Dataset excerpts

•••••

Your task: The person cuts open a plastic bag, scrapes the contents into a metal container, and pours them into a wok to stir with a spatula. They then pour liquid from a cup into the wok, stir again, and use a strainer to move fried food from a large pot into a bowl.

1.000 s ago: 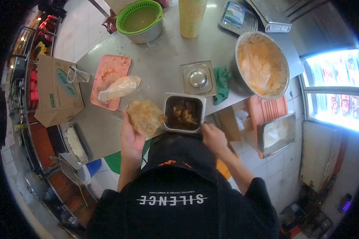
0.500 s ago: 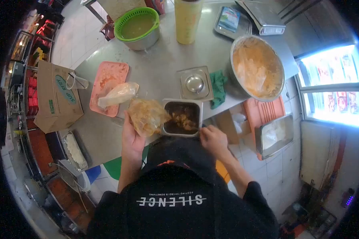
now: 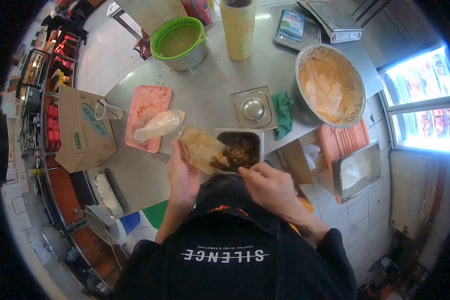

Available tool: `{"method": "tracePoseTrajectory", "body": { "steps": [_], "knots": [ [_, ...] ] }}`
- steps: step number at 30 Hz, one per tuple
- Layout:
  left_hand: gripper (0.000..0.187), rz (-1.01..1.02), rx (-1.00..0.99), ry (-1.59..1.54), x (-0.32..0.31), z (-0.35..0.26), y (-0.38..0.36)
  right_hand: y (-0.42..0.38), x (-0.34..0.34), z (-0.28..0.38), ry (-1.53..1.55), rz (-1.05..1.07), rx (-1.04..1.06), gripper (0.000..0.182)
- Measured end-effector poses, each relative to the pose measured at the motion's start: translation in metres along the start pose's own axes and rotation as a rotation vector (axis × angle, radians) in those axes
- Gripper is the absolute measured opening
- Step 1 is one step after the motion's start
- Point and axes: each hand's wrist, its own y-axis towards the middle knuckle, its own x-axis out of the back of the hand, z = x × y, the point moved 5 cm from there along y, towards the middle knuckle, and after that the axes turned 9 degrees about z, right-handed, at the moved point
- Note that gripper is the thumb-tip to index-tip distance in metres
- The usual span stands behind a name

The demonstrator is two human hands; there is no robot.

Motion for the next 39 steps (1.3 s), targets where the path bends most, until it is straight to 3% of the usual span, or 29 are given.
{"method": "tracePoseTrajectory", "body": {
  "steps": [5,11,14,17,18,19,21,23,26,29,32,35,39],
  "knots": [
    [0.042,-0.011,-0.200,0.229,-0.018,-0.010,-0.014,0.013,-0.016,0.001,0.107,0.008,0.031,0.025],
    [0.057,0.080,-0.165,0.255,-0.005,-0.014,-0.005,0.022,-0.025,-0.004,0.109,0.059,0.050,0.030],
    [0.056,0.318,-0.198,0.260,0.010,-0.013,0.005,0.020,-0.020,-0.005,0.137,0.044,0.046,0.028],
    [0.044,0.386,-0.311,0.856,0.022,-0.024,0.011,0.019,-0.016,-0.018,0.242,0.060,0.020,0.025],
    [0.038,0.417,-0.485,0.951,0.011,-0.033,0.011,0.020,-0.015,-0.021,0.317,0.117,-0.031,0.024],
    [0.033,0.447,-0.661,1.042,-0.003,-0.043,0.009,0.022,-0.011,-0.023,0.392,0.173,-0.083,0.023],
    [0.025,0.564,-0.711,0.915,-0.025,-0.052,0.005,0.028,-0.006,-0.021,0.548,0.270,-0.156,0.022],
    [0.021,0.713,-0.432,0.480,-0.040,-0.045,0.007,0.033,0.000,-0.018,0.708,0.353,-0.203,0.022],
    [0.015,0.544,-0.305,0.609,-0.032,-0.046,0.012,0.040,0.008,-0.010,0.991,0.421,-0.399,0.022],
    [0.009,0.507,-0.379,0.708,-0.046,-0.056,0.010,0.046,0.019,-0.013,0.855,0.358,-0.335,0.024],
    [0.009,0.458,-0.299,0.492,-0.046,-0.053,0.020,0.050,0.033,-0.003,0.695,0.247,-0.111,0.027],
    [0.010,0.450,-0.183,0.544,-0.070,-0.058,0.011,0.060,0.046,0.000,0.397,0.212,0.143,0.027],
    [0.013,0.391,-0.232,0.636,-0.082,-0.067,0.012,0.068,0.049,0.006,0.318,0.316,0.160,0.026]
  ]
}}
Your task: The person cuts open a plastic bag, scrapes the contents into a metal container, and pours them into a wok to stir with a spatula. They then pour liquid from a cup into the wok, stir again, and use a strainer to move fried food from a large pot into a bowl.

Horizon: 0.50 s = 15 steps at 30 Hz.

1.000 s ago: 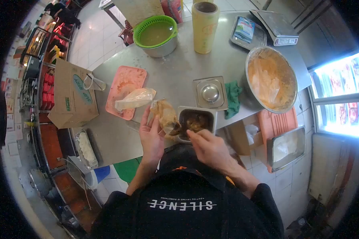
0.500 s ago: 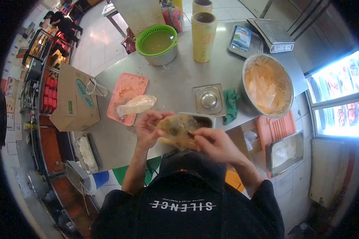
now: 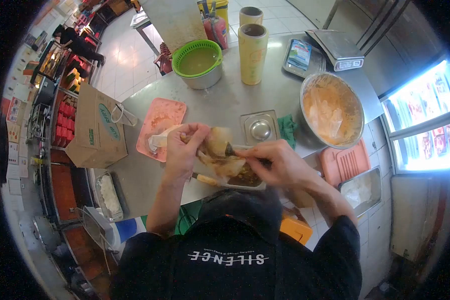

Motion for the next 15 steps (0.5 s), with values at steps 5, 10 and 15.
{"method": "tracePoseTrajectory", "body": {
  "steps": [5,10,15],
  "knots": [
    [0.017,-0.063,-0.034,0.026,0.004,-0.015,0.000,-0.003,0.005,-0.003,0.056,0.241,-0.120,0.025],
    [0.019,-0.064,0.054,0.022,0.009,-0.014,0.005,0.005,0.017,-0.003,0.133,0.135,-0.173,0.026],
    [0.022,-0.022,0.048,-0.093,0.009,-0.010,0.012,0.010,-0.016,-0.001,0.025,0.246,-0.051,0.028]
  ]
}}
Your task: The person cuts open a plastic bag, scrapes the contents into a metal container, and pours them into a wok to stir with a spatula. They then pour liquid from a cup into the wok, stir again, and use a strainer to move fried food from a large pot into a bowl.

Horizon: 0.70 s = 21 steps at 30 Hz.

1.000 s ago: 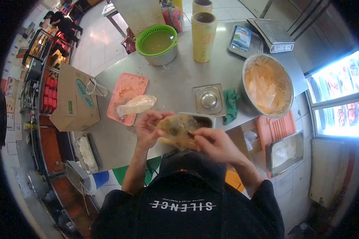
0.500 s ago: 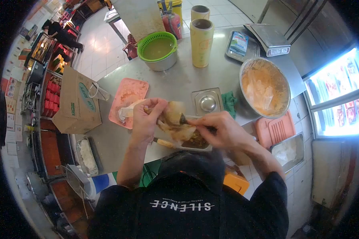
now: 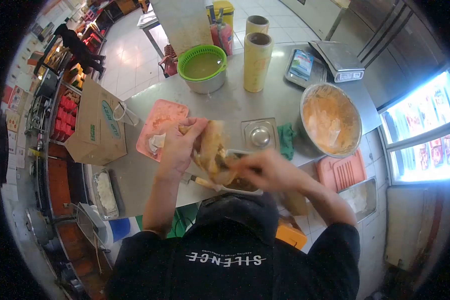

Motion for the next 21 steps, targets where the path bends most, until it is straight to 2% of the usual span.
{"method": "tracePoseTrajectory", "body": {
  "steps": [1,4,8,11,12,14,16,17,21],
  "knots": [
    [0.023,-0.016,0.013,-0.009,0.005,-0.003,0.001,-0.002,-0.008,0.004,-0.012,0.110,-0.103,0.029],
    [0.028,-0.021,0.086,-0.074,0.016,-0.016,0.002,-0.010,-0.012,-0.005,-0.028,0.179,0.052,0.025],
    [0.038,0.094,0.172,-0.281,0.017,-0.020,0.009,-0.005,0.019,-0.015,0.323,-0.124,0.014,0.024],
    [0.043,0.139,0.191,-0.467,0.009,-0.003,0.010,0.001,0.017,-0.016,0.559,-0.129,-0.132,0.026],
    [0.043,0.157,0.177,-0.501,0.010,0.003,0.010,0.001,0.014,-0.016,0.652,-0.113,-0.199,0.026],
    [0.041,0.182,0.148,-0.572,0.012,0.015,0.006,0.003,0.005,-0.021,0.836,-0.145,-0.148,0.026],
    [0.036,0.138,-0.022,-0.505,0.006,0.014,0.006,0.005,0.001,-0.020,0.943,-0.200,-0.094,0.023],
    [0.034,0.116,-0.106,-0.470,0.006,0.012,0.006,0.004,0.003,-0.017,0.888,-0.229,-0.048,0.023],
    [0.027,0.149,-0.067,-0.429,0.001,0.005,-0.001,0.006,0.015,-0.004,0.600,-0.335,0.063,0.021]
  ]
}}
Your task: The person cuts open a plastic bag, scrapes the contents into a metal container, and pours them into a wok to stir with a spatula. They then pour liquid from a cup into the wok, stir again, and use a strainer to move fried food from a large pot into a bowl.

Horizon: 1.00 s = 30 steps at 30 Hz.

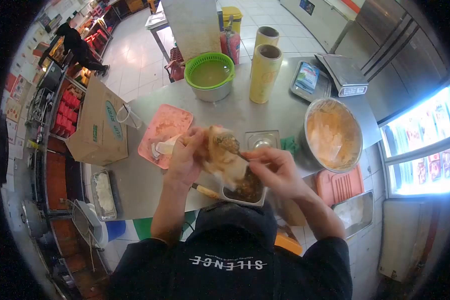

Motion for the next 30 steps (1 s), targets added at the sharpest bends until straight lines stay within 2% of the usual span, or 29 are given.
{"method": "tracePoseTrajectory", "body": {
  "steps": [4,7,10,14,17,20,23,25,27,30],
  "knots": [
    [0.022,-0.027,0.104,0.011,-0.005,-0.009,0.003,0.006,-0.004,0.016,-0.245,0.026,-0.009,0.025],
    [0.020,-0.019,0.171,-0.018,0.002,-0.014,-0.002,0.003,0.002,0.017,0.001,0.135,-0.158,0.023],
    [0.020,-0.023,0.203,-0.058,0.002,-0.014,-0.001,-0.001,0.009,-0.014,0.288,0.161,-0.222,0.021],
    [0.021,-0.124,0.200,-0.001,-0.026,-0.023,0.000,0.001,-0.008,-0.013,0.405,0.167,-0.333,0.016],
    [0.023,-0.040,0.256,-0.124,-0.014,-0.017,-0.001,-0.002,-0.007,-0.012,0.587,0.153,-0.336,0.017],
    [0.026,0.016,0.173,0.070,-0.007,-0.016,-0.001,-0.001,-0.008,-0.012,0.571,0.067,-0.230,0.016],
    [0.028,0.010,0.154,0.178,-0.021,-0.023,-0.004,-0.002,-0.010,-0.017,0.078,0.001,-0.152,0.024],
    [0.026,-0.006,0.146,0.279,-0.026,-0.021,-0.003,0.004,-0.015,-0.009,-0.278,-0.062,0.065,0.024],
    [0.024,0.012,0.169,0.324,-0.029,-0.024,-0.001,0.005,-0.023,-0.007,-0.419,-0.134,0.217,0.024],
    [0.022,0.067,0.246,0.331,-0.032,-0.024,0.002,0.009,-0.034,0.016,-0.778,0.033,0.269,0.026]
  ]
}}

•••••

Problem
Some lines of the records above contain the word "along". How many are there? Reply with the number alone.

Solution to this exercise
2